By: Ferran Garcés
Gaudí was born in June, on the 25th of 1852, and died in the same month, on the 10th of 1926. In other words, the Mediterranean architect was born and died halfway between the summer solstice, the day with the most light of the year. It is, therefore, a good moment to remember the importance of light in Gaudí’s work.
However, it is not just any light. He himself made sure to specify which kind on various occasions. The list of quotes is long, but they can all be summed up in one word: Mediterranean. To illustrate this, today we’ll comment on a joke by Gaudí that is impossible to understand without considering the importance of Mediterranean light for him.
Clarity vs. Fog…
Mediterranean light must have been a recurring topic in conversations with Gaudí, as different sources mention it (see: The Light, the Light of the Mediterranean). As Joan Bergós, a biographer of Gaudí who knew him personally, recalls: “He liked to contrast the clarity of Mediterranean philosophers with the fog of the northerners.” (1) As an example:
“Descartes’ fundamental statement loses clarity as it moves northward; the syllogism I doubt, therefore I exist is the most illogical one can conceive; the logical one is I doubt, therefore I am ignorant. Mediterranean philosophers only say I, because that alone already indicates existence. This darkness reaches its peak with Kant (who was from Königsberg, near Russia) and is the same darkness of the nihilists and Bolsheviks.”
Isidre Puig-Boada, another biographer and contemporary of Gaudí, recalls these other phrases:
“Virtue lies in the middle point; Mediterranean means in the middle of the earth. On its shores of medium light and at 45 degrees, which is the light that best defines bodies and reveals their form, is where the great artistic cultures have flourished, due to this balance of light: neither too much nor too little.” (2)
“Art, then, is not from the North; science is theirs. Architecture is Mediterranean.” (3)
Brief Musical Context
To understand the joke—or anecdote—we must also briefly mention Lluís Millet, the person who tells it. He was one of Gaudí’s closest friends and a major public figure in the music scene of Barcelona (see: Music II). Due to his role as founder and director of the Orfeó Català and the Palau de la Música Catalana, he organized visits to Barcelona by major European musical personalities. Gaudí was always invited to those concerts, and the joke we refer to today took place during one of those invitations.
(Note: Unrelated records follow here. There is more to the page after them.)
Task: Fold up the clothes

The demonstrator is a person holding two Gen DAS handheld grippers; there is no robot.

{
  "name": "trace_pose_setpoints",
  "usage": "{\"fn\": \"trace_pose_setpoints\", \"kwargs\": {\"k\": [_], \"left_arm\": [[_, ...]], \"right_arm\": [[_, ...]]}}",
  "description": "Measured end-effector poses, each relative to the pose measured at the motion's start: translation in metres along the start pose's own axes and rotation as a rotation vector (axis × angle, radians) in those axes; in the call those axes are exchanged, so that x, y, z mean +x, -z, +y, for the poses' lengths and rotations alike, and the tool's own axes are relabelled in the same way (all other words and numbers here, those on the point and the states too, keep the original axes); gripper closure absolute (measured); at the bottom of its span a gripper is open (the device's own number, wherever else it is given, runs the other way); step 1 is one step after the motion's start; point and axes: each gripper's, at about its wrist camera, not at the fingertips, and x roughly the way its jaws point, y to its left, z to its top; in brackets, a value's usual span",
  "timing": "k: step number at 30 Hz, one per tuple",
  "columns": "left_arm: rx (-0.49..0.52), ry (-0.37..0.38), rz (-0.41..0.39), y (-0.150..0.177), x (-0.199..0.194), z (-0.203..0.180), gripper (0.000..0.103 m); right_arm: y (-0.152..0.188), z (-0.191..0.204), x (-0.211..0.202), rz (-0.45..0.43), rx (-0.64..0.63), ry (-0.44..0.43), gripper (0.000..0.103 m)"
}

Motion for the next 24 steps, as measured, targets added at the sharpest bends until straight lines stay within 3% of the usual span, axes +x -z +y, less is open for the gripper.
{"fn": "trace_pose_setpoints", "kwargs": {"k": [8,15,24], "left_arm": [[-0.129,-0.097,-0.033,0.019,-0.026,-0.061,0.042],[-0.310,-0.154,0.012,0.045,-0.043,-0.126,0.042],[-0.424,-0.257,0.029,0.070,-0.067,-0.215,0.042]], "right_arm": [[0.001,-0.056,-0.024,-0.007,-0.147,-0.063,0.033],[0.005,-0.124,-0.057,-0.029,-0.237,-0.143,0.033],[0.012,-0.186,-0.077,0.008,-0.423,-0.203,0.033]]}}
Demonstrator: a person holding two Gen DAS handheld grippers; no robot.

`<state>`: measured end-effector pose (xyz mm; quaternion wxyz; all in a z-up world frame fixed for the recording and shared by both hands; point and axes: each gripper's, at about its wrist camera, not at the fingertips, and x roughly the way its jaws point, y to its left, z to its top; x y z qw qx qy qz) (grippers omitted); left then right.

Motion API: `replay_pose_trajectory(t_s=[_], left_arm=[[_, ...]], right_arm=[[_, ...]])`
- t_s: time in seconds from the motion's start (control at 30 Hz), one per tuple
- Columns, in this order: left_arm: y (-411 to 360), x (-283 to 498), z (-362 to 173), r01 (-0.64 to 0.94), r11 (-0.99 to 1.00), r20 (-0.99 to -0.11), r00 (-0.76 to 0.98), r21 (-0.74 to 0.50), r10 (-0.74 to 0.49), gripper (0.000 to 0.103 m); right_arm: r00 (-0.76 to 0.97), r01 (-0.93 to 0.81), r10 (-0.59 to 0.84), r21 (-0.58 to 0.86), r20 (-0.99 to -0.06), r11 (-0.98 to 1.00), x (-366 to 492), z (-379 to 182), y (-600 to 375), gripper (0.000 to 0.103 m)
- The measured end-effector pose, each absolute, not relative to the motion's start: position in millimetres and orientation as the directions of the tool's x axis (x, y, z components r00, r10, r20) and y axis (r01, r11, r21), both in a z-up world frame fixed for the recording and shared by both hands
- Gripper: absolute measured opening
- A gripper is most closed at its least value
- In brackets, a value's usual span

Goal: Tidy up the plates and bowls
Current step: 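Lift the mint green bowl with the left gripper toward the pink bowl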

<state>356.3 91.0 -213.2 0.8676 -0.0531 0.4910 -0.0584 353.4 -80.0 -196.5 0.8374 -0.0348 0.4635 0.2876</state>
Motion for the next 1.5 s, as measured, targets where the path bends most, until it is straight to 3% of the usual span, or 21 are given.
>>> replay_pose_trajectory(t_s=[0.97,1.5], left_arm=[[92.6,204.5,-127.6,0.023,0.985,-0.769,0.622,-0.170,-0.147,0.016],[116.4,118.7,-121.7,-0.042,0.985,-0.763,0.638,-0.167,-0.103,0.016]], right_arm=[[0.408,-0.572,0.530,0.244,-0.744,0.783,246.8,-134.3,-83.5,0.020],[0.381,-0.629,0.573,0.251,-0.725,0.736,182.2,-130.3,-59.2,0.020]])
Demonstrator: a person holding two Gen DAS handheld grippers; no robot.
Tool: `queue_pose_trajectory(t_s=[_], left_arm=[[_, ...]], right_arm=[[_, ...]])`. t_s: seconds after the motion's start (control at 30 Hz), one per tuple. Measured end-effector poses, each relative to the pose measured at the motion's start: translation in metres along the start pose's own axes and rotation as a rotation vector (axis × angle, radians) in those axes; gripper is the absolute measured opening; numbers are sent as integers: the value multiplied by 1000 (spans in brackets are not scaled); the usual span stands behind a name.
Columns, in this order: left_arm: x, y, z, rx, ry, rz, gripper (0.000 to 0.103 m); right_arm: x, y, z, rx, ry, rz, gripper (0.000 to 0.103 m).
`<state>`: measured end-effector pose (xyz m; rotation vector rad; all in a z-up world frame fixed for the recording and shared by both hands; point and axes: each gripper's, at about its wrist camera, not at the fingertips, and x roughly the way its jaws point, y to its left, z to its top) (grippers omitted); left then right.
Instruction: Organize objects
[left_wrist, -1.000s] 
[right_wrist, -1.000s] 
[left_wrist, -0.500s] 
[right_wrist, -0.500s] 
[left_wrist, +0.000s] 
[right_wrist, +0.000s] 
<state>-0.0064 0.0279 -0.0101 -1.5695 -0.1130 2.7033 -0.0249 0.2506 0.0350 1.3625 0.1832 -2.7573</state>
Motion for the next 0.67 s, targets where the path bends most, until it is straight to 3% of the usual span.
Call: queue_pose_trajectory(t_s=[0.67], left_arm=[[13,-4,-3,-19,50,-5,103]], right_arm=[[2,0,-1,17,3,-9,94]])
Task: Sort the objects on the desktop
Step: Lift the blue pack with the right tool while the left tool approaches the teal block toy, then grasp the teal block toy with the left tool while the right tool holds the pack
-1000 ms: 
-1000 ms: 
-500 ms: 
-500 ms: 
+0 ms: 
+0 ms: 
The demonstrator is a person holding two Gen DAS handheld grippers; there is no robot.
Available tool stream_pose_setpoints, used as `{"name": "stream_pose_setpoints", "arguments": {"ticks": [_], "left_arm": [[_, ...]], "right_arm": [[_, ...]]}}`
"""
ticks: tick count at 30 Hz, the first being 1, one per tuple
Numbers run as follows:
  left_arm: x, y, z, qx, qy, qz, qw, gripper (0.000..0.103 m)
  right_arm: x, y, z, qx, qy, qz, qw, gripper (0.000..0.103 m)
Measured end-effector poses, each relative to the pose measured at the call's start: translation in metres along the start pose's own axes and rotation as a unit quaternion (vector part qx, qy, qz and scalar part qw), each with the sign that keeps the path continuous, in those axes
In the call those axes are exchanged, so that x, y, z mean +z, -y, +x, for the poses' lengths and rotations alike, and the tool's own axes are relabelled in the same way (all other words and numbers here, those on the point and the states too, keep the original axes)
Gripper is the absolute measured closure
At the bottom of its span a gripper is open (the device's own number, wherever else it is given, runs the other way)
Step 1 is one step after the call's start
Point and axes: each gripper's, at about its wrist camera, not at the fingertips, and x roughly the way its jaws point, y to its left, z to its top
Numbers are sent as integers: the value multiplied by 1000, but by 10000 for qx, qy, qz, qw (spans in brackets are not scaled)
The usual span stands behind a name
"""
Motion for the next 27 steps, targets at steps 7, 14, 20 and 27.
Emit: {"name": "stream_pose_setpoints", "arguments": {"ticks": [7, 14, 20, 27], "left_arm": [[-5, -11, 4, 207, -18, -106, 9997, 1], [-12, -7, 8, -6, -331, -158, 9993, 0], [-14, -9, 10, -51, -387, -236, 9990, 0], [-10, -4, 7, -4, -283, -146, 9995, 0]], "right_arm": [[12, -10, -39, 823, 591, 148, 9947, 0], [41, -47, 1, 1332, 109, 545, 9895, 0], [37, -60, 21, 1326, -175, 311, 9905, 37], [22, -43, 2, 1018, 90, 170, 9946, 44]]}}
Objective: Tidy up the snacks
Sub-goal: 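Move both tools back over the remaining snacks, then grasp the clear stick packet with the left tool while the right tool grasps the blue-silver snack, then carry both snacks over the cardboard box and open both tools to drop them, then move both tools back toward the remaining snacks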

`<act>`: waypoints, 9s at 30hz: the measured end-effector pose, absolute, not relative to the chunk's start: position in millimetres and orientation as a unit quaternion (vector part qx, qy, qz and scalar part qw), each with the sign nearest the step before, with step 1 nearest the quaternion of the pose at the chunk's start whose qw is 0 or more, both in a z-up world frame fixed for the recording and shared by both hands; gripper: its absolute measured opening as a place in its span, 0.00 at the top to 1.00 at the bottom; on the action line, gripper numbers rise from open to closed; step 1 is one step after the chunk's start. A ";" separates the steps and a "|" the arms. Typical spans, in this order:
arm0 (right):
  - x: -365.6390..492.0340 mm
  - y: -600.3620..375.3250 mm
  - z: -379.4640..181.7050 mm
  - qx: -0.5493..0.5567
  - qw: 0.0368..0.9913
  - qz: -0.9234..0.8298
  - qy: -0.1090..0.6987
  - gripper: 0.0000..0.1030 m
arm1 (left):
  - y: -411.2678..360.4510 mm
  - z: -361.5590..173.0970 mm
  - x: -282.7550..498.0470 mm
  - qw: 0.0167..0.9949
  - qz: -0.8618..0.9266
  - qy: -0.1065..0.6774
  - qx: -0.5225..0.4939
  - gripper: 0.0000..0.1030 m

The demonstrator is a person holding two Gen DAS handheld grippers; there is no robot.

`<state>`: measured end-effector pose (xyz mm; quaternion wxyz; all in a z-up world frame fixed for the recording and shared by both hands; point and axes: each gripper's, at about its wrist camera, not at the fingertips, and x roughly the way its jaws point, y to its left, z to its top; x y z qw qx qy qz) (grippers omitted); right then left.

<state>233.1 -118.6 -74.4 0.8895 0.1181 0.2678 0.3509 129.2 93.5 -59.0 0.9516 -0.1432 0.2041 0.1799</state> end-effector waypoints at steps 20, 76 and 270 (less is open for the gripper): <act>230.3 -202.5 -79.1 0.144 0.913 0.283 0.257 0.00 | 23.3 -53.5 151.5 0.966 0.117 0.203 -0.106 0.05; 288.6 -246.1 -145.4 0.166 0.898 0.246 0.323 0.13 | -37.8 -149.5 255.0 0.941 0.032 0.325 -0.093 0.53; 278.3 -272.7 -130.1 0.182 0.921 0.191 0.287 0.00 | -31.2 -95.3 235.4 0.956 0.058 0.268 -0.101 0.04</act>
The person mentioned in the anecdote is Albert Schweitzer, theologian, doctor, and musician, born in Alsace, then part of the German Empire.
In the modernist era, almost everyone had a great passion for Germanic music, especially that of Wagner. However, Gaudí seemed to prefer Catalan folk music and Gregorian chant, the other musical pillars of his time (see: Music III). At least, that’s what the following anecdote, collected by Lluís Millet in 1926 shortly after Gaudí’s burial, seems to express. (4)
Gaudí’s Joke
“When we first performed Bach’s St. Matthew Passion at the Orfeó Català, I took Dr. Schweitzer to the Sagrada Família, and he was amazed by the work, showing great interest in the author, a man so small in stature and of such prodigious genius.
Schweitzer, this also extraordinary personality, great apostle of the sublime Cantor of Leipzig, wanted to know Gaudí’s opinion on the St. Matthew Passion.
—Have you heard it? —he asked—. What did you think?
Gaudí was momentarily surprised and then replied:
—I didn’t think I’d like it so much… but —he added with a sly smile— I think these guys —pointing at me— have fixed it up a bit.
[…]
Bach’s Passion had moved him with its deep devotion and commanding power, but it was Germanic art, and he saw it as distant from Mediterranean light. He sought to defend his creed through the interpretation given by the local element, born under the luminous sea that surrounds us. Needless to say, his paradoxical response made us laugh.”
Notes
(1) Bergós i Massó, Joan (2011). Gaudí. L’home i l’obra. Lunwerg, Barcelona, p. 30.
(2) Puig-Boada, Isidre (1980). El pensament de Gaudí. Compilació de textos i comentaris. Barcelona: Publicacions del Col·legi d’Arquitectes de Catalunya, p. 98.
(3) Ibidem, pp. 118–120.
(4) Casasús, Josep Maria (10/06/2016). “Antoni Gaudí”. Diari Ara.